Online viewer http://kanjivg.lemoda.net/

106 views
Skip to first unread message

Ben Bullock

unread,
Jun 13, 2009, 10:35:34 PM6/13/09
to KanjiVG
I made a primitive online viewer for kanjivg (not sure what the VG
stands for?).

It is available here: http://kanjivg.lemoda.net/

[This is only a temporary site to prove the concept.]

Unfortunately this does not work with Internet Explorer since it only
produces SVG, which Internet Explorer doesn't do. I didn't have time
to make something which produces PNG images yet.

Firefox users need to click on the image (the broken image symbol is a
link to the image itself) since Firefox does not seem to be able to
show SVG and text on the same page (I think).

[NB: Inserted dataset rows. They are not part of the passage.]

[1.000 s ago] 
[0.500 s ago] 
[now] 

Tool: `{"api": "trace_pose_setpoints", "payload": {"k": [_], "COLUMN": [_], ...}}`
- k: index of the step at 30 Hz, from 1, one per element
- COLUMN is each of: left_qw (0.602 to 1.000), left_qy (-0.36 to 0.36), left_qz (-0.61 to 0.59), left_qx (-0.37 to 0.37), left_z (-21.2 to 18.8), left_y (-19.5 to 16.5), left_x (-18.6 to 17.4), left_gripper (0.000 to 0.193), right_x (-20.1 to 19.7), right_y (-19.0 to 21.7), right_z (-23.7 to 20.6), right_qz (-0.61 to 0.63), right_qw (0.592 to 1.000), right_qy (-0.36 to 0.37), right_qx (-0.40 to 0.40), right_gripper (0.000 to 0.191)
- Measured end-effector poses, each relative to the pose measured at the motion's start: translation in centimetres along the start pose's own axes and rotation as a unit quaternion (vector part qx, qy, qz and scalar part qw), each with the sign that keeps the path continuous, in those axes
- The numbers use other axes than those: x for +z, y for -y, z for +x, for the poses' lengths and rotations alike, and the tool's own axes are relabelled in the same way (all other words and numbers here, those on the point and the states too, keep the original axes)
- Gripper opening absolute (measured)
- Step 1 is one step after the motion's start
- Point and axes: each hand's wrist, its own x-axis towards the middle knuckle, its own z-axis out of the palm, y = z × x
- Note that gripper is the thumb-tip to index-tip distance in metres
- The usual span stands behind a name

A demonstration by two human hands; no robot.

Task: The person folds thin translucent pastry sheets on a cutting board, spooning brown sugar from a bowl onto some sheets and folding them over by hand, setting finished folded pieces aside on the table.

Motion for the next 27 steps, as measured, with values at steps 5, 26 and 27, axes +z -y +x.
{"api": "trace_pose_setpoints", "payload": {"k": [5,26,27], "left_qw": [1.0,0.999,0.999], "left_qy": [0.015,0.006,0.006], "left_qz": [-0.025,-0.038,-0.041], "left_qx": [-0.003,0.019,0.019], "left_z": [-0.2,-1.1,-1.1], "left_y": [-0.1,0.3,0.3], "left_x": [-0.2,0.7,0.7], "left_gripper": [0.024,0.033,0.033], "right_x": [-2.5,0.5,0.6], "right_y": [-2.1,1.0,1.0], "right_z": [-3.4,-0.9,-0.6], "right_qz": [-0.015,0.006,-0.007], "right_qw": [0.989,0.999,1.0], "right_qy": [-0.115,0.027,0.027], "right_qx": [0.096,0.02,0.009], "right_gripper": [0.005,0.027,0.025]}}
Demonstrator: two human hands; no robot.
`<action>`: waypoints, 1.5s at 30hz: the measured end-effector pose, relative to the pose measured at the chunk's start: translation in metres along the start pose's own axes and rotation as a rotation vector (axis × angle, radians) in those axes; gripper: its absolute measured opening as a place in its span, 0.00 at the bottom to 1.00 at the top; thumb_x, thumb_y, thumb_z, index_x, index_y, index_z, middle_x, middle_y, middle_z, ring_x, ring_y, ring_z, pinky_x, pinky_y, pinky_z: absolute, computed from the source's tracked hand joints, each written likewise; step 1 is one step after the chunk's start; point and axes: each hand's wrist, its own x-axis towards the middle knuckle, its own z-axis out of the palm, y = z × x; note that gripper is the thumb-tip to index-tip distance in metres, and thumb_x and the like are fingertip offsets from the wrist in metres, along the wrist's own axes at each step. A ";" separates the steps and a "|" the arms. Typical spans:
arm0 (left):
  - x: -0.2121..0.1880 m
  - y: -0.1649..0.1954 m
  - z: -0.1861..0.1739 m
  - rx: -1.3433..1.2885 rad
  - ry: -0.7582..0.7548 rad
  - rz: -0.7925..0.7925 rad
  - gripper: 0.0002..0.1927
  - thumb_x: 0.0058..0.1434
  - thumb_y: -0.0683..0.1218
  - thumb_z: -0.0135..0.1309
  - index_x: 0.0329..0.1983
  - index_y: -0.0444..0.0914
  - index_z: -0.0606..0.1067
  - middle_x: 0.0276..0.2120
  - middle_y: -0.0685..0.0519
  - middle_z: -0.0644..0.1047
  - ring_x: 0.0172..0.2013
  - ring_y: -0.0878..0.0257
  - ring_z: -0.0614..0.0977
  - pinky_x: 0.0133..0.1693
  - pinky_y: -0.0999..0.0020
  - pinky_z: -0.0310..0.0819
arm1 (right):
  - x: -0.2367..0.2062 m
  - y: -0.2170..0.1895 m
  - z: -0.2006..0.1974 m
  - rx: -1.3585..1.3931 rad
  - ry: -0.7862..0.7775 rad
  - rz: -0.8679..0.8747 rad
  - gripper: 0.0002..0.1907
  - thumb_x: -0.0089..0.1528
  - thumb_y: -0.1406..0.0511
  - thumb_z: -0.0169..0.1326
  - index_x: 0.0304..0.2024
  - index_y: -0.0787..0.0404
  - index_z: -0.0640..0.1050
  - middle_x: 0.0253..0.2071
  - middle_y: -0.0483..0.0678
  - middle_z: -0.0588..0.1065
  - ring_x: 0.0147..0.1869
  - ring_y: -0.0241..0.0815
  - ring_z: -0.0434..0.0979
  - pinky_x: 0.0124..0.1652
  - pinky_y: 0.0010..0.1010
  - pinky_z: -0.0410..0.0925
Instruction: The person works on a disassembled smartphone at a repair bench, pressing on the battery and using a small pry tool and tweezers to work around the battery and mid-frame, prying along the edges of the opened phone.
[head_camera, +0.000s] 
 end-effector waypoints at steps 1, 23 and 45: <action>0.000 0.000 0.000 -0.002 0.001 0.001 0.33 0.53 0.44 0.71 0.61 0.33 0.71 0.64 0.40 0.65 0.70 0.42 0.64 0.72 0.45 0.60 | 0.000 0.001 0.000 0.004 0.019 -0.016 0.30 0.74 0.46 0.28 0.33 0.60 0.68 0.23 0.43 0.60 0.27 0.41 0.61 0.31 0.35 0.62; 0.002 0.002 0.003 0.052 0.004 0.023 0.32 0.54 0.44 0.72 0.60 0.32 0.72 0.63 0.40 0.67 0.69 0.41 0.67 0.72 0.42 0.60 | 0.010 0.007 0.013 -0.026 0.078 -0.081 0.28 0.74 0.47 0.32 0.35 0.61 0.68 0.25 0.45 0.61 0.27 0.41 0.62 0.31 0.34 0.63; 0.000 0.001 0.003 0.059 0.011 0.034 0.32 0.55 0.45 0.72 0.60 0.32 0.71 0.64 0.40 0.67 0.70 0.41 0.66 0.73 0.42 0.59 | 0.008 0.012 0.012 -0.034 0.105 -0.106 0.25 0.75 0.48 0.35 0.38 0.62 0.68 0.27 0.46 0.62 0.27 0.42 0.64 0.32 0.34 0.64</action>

Google Chrome/Safari users should be able to see the picture updated
instantly.

Incidentally I updated the parser program so that it puts the data
into an SQLite database, and the above image viewer actually pulls
each image from the database and creates the SVG from it.

If you downloaded the previous parser, note that it had a bug whereby
it didn't parse parts ("smooth curves") of the SVG and so if you tried
parsing "学" bits would be missing. I'm not sure how the SVG was
created but the format is a little untidy (dare I say it?). But the
kanji images seem to be very high quality.

The numbers are the stroke numbers. I haven't done the work to make
the program put them somewhere intelligent so sometimes the numbers
clash with each other or with the lines at the moment.

If anyone wants the updated parser/db interface for kanjivg, I can
send it by email. I think the "files" section here is not the best
place for this so I'll think about making it a project on Source Forge
or CPAN or something like that.

Alexandre Courbot

unread,
Jun 13, 2009, 11:16:34 PM6/13/09
to kan...@googlegroups.com
Hi Ben,

> I made a primitive online viewer for kanjivg (not sure what the VG
> stands for?).

Vector Graphics, save as SVG since it is the format used.

> It is available here: http://kanjivg.lemoda.net/

Amazing. This is working great and the rendered images are really cool already.

> If you downloaded the previous parser, note that it had a bug whereby
> it didn't parse parts ("smooth curves") of the SVG and so if you tried
> parsing "学" bits would be missing. I'm not sure how the SVG was
> created but the format is a little untidy (dare I say it?). But the
> kanji images seem to be very high quality.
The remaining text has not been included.